WHAT YOU WILL DO
Each line in the entries below that holds the string "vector" is to be listed.

RECORDS FOR PROCESSING section start

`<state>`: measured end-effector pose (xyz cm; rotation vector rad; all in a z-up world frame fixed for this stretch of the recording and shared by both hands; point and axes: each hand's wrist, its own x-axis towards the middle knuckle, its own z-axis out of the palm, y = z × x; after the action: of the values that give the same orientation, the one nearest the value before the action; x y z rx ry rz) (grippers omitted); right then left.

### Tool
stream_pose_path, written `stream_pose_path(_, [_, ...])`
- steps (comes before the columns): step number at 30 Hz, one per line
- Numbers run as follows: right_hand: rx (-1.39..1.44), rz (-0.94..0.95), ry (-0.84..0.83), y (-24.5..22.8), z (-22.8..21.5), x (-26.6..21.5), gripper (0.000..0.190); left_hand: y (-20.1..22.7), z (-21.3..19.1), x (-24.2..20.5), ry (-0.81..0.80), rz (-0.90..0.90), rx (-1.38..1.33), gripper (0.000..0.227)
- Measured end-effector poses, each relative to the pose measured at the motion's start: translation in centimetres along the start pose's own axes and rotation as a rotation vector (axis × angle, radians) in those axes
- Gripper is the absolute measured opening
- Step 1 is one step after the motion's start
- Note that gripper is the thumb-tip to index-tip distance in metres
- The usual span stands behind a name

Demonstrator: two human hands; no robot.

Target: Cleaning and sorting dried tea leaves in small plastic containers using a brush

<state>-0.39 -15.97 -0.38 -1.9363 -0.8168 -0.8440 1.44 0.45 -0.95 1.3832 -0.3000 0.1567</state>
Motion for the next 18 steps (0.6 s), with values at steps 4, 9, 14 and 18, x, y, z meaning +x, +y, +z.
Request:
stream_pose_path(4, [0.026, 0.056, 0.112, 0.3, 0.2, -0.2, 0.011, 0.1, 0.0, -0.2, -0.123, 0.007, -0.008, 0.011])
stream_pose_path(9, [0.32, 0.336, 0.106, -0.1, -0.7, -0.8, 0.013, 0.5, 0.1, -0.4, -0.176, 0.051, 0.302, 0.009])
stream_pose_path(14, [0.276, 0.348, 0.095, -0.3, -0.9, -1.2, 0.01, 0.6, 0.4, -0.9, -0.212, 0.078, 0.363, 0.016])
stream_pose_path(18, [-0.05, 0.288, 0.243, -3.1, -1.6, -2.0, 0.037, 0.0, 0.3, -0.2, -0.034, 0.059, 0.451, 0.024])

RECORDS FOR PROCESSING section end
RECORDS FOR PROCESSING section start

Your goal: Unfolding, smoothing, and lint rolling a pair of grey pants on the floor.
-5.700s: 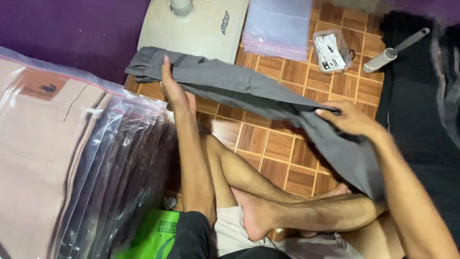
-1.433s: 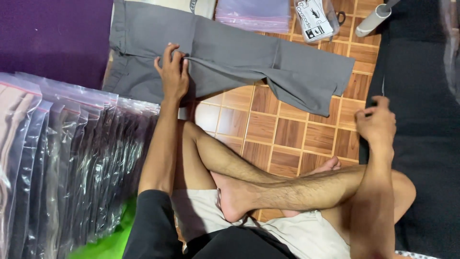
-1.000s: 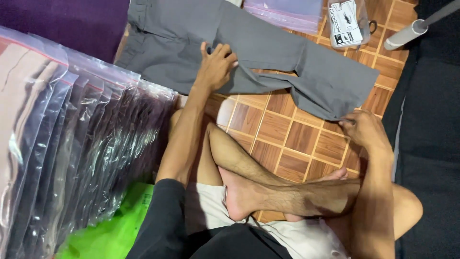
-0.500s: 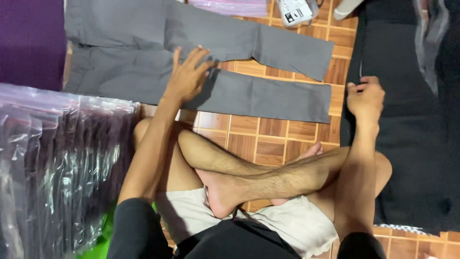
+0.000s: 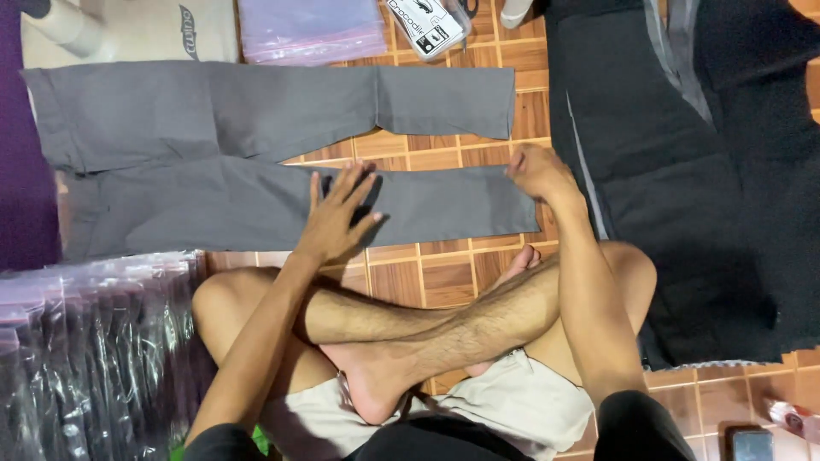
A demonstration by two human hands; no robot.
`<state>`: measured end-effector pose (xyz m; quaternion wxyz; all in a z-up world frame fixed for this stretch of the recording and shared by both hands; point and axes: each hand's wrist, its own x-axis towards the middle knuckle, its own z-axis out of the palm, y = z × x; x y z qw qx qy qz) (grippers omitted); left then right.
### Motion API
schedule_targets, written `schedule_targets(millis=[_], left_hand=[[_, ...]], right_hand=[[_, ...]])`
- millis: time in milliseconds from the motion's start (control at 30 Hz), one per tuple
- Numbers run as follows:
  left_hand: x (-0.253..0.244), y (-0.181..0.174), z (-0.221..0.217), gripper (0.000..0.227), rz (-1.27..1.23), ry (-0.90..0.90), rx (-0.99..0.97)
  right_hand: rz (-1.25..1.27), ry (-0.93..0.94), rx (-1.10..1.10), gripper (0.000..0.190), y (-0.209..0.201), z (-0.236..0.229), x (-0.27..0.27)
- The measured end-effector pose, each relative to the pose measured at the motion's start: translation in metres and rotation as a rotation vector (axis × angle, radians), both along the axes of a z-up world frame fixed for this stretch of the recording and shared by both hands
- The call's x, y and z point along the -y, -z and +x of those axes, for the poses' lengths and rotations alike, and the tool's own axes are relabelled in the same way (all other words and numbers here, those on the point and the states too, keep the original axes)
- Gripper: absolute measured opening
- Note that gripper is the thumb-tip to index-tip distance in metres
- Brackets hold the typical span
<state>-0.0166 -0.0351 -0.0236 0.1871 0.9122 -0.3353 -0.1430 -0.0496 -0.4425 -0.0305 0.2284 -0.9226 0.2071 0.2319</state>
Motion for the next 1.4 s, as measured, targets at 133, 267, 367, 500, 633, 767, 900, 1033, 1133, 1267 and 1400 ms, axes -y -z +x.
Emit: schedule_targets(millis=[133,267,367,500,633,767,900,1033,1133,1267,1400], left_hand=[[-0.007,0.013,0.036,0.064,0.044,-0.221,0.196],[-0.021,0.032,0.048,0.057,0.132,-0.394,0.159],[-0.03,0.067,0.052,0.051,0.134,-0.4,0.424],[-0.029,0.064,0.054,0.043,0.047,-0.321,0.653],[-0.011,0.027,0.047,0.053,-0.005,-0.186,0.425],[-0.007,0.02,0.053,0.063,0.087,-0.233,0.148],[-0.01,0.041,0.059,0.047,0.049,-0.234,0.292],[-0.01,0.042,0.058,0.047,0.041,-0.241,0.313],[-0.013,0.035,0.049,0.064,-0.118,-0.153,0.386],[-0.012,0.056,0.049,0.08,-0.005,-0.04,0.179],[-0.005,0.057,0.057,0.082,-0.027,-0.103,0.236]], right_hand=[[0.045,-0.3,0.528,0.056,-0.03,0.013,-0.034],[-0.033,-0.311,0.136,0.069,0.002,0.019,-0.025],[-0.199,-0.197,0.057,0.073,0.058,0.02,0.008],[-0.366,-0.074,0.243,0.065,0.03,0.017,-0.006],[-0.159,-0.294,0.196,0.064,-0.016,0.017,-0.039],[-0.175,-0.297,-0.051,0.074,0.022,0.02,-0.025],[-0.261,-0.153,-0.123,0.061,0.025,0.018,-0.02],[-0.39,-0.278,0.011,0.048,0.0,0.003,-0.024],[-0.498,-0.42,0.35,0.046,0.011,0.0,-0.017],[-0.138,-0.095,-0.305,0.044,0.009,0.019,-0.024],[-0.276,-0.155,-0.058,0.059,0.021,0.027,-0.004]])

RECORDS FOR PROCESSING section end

YOUR RESPONSE
`<state>`: measured end-effector pose (xyz cm; rotation vector rad; all in a z-up world frame fixed for this stretch of the recording and shared by both hands; point and axes: each hand's wrist, its own x-axis towards the middle knuckle, its own z-axis out of the palm, y = z × x; after the action: of the values that give the same orientation, the one nearest the value before the action; x y z rx ry rz) (grippers omitted); right then left.
- Measured end-effector poses, each relative to the pose measured at the motion's start: translation in centimetres along the start pose's own axes and rotation as a rotation vector (axis × angle, radians) in those axes
- The measured end-effector pose, each relative to the pose measured at the motion's start: translation in metres and rotation as a rotation vector (axis × angle, radians), both along the axes of a z-up world frame fixed for this stretch of the recording and shared by both hands

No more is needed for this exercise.